As a child I was shepherded to church every Sunday by my parents. Now that I am no longer compelled to attend, I visit more than ever, with a shocking promiscuity. So long as it's empty and no one is trying to save my soul I'm happy. It's the architecture I come for, and the granite silence, and the stained glass showcase of tortured saints, stern lessons and coming attractions.

I scan the roll call of rectors who if we were still keeping really Old Testament time might walk amongst us yet. Wonder, as always, at the effectiveness of the Alpha Dot security marking system. Thumb through the lending library. Leave my mark in the visitor's book, counting the nationalities. Then I go outside and tramp across the necropolis to read the sad rhymes and do the even sadder math which is often carved on the gravestones.

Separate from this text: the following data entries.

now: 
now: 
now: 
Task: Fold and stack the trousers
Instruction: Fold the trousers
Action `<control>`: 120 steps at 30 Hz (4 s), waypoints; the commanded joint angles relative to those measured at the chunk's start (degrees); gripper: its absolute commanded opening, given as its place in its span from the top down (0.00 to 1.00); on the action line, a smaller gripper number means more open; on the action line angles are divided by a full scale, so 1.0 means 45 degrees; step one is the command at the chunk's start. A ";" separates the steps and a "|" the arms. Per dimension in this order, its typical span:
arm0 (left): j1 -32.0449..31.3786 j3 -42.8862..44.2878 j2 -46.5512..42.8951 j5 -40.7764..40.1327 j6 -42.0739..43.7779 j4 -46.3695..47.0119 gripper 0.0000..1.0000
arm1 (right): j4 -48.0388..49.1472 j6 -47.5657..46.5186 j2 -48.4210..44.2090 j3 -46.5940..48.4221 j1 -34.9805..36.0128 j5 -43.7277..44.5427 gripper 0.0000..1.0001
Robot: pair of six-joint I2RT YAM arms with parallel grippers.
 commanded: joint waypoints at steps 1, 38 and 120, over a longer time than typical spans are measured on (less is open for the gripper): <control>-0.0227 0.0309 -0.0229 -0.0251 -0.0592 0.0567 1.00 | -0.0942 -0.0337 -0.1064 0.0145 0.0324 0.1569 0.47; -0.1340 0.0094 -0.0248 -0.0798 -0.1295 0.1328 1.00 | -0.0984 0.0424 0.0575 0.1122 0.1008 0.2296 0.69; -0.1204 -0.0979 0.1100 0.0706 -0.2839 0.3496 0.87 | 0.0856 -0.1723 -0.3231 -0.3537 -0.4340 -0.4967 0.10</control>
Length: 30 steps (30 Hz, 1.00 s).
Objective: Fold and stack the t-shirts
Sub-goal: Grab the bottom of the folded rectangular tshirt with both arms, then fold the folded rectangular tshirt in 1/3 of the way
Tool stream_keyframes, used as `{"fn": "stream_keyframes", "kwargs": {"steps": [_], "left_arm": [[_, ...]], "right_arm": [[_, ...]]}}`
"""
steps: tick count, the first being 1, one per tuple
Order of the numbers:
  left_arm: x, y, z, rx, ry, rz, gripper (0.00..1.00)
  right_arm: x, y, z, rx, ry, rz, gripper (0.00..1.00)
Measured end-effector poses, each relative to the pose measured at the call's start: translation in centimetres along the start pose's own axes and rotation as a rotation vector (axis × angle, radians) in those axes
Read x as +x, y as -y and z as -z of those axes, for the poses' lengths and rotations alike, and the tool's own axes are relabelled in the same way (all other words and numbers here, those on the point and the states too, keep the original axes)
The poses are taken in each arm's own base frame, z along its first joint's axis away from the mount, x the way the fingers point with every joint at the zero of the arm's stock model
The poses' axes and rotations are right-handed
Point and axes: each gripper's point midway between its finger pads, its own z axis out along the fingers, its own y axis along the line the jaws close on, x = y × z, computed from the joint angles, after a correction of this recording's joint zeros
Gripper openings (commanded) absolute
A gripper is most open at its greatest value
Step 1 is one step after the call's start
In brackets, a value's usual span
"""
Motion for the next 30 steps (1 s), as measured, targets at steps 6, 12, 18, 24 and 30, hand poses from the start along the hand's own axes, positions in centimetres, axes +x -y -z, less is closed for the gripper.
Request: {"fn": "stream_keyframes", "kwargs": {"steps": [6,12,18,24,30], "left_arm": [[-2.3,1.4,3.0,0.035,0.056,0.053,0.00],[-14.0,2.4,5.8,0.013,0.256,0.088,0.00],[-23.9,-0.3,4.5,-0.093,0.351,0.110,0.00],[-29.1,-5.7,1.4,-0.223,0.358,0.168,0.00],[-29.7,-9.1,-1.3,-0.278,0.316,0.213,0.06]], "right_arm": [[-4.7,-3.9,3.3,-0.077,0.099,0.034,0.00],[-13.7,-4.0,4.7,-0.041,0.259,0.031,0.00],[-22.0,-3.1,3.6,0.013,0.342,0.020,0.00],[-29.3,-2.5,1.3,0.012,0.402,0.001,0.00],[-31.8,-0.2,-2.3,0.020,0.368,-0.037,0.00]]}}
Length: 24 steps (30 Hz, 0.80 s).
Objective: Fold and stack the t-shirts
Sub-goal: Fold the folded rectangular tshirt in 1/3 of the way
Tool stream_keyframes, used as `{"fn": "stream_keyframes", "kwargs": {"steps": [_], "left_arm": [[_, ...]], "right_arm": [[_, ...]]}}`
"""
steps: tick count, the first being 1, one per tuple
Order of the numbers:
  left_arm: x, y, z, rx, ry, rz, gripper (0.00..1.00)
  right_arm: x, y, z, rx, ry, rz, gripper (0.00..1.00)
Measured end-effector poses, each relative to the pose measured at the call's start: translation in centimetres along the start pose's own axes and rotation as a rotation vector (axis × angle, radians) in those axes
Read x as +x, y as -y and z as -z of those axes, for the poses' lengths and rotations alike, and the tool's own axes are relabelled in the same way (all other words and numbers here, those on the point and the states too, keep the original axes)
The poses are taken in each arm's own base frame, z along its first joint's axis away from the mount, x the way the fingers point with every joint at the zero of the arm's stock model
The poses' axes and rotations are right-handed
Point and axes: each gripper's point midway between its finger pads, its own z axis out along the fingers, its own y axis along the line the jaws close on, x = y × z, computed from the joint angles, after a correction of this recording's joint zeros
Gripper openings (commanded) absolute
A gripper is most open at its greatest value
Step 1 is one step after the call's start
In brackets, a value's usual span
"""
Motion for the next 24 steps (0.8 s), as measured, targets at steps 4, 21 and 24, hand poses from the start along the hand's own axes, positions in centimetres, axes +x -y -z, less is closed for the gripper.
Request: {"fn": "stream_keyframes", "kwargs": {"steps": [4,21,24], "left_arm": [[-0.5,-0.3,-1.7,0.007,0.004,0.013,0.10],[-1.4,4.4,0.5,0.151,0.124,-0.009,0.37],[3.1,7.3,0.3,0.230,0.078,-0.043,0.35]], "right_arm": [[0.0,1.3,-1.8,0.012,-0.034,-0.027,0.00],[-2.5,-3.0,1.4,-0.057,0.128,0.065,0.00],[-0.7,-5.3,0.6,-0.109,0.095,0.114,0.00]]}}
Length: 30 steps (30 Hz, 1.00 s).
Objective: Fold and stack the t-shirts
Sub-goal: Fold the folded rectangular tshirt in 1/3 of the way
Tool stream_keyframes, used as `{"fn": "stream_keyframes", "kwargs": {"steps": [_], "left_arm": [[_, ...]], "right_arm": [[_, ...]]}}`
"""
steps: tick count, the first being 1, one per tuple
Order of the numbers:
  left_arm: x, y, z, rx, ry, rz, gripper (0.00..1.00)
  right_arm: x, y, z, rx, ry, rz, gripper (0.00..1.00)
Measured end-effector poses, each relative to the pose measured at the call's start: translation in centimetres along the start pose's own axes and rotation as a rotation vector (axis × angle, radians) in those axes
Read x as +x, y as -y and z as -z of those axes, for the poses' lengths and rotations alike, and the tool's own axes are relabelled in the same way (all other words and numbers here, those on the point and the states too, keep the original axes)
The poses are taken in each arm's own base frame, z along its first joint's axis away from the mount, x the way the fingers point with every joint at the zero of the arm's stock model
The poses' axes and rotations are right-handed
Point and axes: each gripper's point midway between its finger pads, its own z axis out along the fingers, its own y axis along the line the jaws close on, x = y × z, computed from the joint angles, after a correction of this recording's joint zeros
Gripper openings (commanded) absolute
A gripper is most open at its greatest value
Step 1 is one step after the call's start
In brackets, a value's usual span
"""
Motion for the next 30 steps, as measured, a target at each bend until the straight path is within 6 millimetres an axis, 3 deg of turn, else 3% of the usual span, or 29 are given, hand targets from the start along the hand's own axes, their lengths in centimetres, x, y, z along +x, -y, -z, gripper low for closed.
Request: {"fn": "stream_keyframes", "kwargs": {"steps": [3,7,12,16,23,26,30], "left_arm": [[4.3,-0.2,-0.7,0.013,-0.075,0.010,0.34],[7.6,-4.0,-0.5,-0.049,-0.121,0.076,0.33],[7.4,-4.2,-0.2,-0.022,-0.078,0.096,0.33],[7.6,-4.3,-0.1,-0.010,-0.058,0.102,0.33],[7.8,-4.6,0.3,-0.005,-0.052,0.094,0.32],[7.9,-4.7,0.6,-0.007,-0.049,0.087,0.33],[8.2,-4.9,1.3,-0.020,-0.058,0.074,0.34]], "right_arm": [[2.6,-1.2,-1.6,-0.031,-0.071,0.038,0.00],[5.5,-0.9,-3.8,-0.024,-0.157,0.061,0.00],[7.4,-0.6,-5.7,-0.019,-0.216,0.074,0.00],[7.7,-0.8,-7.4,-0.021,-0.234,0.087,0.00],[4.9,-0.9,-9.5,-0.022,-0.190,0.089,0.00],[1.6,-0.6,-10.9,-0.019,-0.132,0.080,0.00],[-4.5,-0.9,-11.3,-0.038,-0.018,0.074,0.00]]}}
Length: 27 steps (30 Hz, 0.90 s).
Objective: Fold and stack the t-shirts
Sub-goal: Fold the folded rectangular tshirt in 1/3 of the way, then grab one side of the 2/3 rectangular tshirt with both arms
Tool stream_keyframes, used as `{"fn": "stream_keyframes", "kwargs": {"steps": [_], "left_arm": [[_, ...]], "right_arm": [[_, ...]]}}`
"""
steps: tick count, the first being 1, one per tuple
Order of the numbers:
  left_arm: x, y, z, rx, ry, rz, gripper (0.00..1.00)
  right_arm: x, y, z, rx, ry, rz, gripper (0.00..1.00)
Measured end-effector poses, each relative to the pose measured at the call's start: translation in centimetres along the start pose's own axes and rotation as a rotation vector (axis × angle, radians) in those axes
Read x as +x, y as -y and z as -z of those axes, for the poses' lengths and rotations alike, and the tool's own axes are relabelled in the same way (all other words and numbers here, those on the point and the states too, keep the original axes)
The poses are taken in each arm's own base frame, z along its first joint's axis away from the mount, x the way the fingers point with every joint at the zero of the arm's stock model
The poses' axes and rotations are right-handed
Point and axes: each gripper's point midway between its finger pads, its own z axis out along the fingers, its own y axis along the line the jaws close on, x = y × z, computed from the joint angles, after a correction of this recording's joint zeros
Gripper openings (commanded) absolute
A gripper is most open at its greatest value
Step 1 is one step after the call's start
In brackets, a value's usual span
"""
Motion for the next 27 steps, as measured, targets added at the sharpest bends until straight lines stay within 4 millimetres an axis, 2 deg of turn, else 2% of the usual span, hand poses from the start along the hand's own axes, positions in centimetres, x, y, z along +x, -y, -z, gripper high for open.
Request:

I've visited hundreds of these places, moaning to my wife if they aren't old enough or the location not sufficiently pastoral or weedy depending on my requirements for the latest mission.

Today was one of those days. We went to the great Romney Marsh, which sits between Rye, Hythe, and perdition. In Bonnington we made the acquaintance of St. Rumwold. According to one source, he "must qualify for the title of England's most improbable saint. Born in Northamptonshire in AD 662, he had the power of speech at birth, preached at Brackley on the second day of his life and died on the third."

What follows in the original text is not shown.